1994’te dönemin Başbakanı Tansu Çiller’in, “beynimin yarısı” dediği Hazine Müsteşar Vekili ile birlikte Hazine ihalelerine son vermesinden sonra adım adım gelen kriz de bir anlamda faizi düşürme amacının sonucu patlak vermemiş miydi? O zaman kağıt satılmayarak faizin düşürüleceği umulmuştu, şimdi faizin doğrudan düşük kalması sağlanmaya çalışılıyor. Ayrıca Çiller’in Devlet Bakanlığı döneminde de Merkez Bankası’na faizi düşürmesi yönünde baskı yapmak istediği bilinen bir gerçek. 

Faizin düşürülmesi konusunda bu kadar ısrarcı olanlar, arada bir “Yahu şu Merkez Bankası yöneticileri niye faizi düşürmeme yönünde böylesine ayak diriyor” diye hiç düşünüyorlar mıdır acaba? Öyle ya, madem faiz düşünce enflasyon da düşecek, o zaman Merkez Bankası’nda yönetim kadrosuna kadar gelmiş onca ekonomist, bu işi hiç bilmiyor demektir. Yoksa yoksa, Merkez Bankası yönetimi aslında enflasyonu düşürmek istemiyor mu, olabilir mi ki! 

Ya ödemeler dengesi yönü 
Ekonomide temel tüm göstergeler bileşik kaplar teorisindeki gibidir aslında. Bir yerde sorun varsa, bu başka alanlara da anında sirayet eder. Enfl asyonu düşürmeyeceği gerçeği bir yana, acaba faizi düşürdüğümüzde dışarıdan döviz bulabilir miyiz, bunu adeta hiç düşünmüyoruz. 

Ocak ayı, dış kaynak bulmakta çok sıkıntı çektiğimiz bir aydı. Aralık ayındaki soruşturmalar yabancı yatırımcıyı germişti, kur yükseliyordu, belirsizlik artıyordu, 30 Mart yerel seçimi bu belirsizliği daha da büyütüyordu. Merkez Bankası, bu atmosferde geçilen ocak ayında 5.8 milyar dolar rezerv kaybetti. Ne zaman ki ocak sonunda faiz artırıldı, taşlar biraz yerine oturdu. Nisanla birlikte döviz girişi hızlandı. 

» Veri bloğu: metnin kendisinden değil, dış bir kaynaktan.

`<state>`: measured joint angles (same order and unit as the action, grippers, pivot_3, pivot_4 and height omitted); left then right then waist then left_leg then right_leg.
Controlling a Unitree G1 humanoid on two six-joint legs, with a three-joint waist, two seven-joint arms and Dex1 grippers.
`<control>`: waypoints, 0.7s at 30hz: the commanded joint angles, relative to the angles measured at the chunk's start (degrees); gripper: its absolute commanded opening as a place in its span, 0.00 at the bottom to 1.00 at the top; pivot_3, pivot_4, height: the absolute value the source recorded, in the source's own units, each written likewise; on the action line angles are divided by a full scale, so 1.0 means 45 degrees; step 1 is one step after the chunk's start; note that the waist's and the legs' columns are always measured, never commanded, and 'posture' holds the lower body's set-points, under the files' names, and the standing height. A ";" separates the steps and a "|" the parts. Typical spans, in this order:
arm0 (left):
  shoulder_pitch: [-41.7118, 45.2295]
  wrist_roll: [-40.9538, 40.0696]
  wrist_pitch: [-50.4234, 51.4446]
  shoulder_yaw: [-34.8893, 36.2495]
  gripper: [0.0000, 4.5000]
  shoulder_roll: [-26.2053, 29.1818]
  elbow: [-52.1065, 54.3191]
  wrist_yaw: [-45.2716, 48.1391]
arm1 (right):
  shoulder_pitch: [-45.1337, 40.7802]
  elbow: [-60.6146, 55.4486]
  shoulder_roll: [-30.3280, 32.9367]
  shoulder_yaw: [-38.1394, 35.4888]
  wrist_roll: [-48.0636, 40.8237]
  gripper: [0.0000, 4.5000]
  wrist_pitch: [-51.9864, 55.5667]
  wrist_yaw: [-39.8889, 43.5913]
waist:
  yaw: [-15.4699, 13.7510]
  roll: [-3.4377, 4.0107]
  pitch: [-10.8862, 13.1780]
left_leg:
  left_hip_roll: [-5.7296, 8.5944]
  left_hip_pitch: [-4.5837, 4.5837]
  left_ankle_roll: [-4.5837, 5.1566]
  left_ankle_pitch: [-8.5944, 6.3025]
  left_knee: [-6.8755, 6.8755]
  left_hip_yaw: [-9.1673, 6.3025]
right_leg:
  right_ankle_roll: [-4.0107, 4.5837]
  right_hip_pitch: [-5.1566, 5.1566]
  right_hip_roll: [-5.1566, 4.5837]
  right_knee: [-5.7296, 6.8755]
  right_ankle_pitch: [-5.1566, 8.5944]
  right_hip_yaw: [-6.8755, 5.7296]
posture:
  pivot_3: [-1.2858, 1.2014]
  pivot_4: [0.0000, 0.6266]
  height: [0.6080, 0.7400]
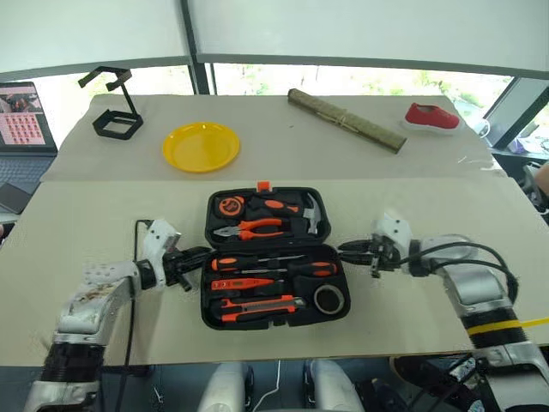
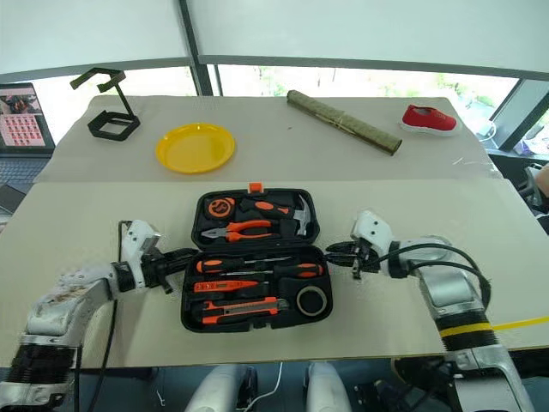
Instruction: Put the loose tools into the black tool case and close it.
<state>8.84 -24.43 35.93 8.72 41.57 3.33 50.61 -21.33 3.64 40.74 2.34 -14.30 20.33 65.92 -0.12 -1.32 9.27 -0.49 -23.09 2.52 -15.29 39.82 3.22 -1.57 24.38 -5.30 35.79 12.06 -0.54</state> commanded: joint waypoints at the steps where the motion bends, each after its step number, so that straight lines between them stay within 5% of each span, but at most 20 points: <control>1: -0.0009 -0.1372 0.3066 0.1215 0.54 0.1638 0.0955 0.0360 | -0.0850 -0.2000 0.0944 -0.0802 -0.0936 0.55 0.4008 -0.0913 | 0.0133 0.0001 0.0002 | -0.0011 0.0002 -0.0002 0.0001 0.0000 0.0000 | 0.0004 0.0000 0.0008 0.0000 0.0001 -0.0002 | 0.52 0.24 1.00; 4: 0.1309 -0.2296 0.6217 0.1136 0.78 0.2726 0.1476 -0.0127 | -0.2704 -0.2614 0.0887 -0.1014 -0.2395 0.80 0.8158 -0.1621 | 0.0210 0.0000 0.0009 | -0.0020 0.0002 -0.0029 0.0018 0.0005 0.0003 | 0.0014 0.0023 0.0004 0.0035 0.0005 -0.0002 | 0.52 0.24 1.00; 7: 0.3124 -0.2167 0.7838 0.0890 0.99 0.2172 0.1270 -0.1655 | -0.4168 -0.2410 0.0493 -0.0585 -0.2601 0.99 1.0623 -0.2579 | 0.0139 -0.0001 0.0009 | -0.0023 0.0027 -0.0037 0.0025 0.0005 -0.0006 | 0.0019 -0.0001 0.0021 0.0036 0.0002 -0.0008 | 0.52 0.24 1.00; 12: 0.4960 -0.1975 0.9897 0.0516 0.99 0.0672 0.0854 -0.3478 | -0.5929 -0.1074 -0.0815 0.0385 -0.2032 0.99 1.2762 -0.4553 | 0.0040 -0.0010 0.0006 | 0.0018 0.0012 -0.0033 0.0024 0.0005 -0.0016 | 0.0009 -0.0014 0.0011 0.0044 -0.0003 -0.0006 | 0.52 0.24 1.00; 21: 0.5669 -0.1296 1.0103 0.0196 0.99 -0.0705 0.0063 -0.4973 | -0.6842 0.1441 -0.2394 0.0983 -0.0909 0.99 1.2273 -0.6726 | 0.0130 -0.0010 0.0007 | 0.0062 -0.0105 -0.0043 0.0033 0.0001 -0.0014 | -0.0010 0.0099 -0.0009 0.0067 -0.0017 -0.0004 | 0.52 0.24 1.00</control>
<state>33.31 -30.81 81.48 9.41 38.48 3.41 29.04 -50.60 9.68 30.02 7.63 -19.17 76.68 36.90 0.47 -1.37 9.30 -0.18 -23.59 2.27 -15.10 39.83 3.16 -1.62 24.85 -5.38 36.11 11.98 -0.56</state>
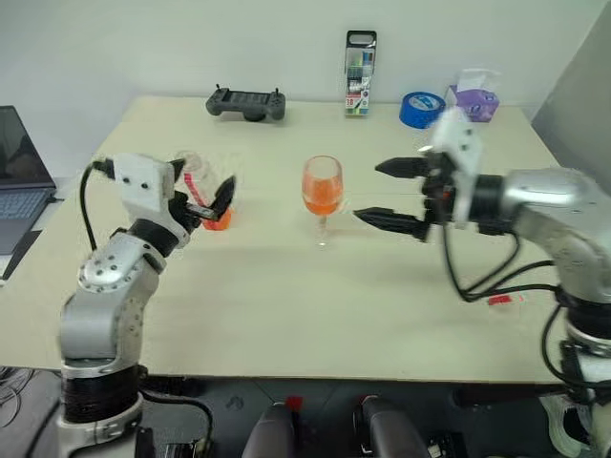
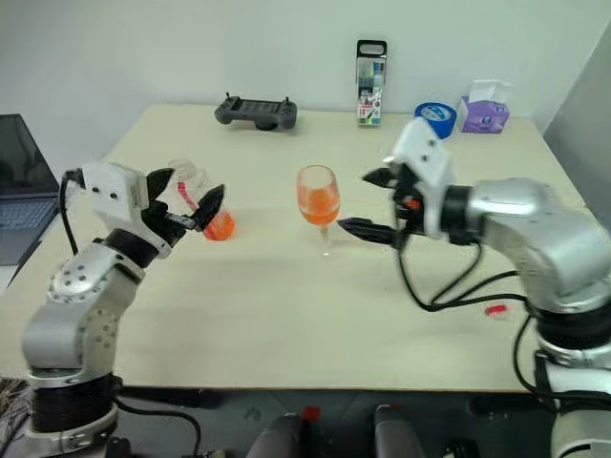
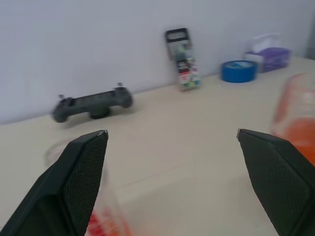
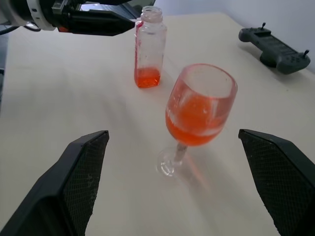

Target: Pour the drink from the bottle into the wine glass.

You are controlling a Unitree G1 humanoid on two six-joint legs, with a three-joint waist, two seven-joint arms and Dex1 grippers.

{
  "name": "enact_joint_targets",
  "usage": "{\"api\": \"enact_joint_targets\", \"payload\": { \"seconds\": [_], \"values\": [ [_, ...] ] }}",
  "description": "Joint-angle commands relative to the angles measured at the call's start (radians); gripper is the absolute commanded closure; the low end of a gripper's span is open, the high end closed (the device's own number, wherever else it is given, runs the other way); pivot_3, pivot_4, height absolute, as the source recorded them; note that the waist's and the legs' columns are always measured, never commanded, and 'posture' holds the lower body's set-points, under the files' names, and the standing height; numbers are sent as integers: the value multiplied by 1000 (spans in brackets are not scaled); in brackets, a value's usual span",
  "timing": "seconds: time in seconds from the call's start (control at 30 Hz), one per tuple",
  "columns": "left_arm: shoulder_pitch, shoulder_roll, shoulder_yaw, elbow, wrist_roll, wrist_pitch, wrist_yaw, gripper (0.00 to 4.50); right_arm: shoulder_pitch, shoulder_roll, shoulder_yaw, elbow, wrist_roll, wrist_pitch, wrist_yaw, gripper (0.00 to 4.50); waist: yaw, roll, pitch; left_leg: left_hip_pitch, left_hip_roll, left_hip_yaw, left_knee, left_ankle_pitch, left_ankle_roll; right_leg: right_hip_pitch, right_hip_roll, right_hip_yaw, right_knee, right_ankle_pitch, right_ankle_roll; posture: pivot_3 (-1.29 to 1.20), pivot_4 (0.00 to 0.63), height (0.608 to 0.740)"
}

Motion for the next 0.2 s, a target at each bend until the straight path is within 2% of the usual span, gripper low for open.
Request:
{"api": "enact_joint_targets", "payload": {
  "seconds": [0.03,0.2],
  "values": [
    [-49,42,-20,-46,-79,66,-60,19,17,-14,-74,-53,80,4,15,0,-4,0,0,1,0,0,0,0,0,0,1,1,0,0,0,0,150,740],
    [-82,57,-64,-22,-79,66,-96,19,38,-7,-92,-59,98,-6,-30,0,-11,0,0,3,3,3,-1,0,0,0,6,2,1,0,0,0,150,740]
  ]
}}
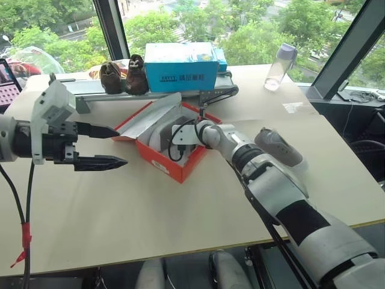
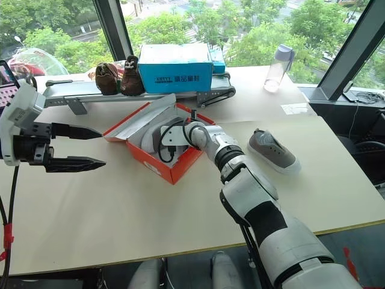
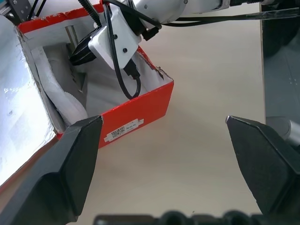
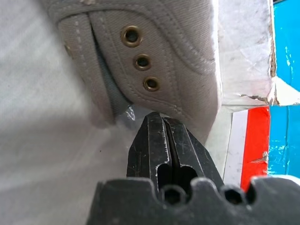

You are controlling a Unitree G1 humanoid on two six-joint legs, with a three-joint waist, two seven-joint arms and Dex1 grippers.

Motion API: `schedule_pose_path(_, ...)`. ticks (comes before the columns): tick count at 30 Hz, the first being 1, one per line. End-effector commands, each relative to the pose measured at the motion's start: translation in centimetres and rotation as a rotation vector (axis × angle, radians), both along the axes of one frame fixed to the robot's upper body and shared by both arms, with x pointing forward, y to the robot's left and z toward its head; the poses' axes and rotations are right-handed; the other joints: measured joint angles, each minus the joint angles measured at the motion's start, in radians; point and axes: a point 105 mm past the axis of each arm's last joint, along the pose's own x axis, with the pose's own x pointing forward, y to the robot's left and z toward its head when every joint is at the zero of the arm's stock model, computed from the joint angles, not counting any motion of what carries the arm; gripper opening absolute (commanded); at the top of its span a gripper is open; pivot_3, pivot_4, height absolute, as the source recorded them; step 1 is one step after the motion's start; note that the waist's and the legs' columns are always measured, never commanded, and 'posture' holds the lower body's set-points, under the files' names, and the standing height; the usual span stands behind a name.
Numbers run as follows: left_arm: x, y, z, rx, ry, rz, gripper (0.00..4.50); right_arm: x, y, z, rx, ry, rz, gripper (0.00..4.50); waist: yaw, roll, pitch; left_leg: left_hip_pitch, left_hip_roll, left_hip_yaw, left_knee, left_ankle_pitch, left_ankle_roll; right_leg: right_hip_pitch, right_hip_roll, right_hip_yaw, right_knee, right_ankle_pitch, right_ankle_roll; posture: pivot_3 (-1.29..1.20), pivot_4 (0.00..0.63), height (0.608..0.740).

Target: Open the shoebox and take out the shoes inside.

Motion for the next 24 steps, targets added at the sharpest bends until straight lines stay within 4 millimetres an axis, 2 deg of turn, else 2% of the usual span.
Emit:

Şimdi şöyle düşünelim; acaba Merkez Bankası faizi artırmasa ya da hükümetten gelen baskıları göğüsleyemeyip 30 Mart’tan sonra faizi eski düzeye çekseydi, acaba her ay 5 milyar dolar civarında döviz kaybına tahammülümüz olabilir miydi, yoksa çok hızlı bir şekilde yeniden faiz mi artırırdık? 

Bakmayın son aylarda göreli bir iyileşme yaşanmış olmasına. İlk altı aylık dönemler ve haziran itibariyle yıllık dönemler itibariyle değerlendirildiğinde cari açığın finansman kalemlerinde hala sorunumuz var. Örneğin geçen yılın ilk yarısında 48 milyar dolar finansman sağlamışız, bu yıl 19 milyarda kalmışız. Haziran itibariyle yıllık dönemlerde ise 2013’te 81 milyar olan finansman, bu yıl 44 milyar düzeyinde. Yani sorun bitmedi, azalmakla birlikte devam ediyor. 
Yani yangın içten içe sürüyor. Hani yangından sonra itfaiye soğutma çalışmasına devam eder ya, biz bu çalışmayı bitirmiş bile değiliz.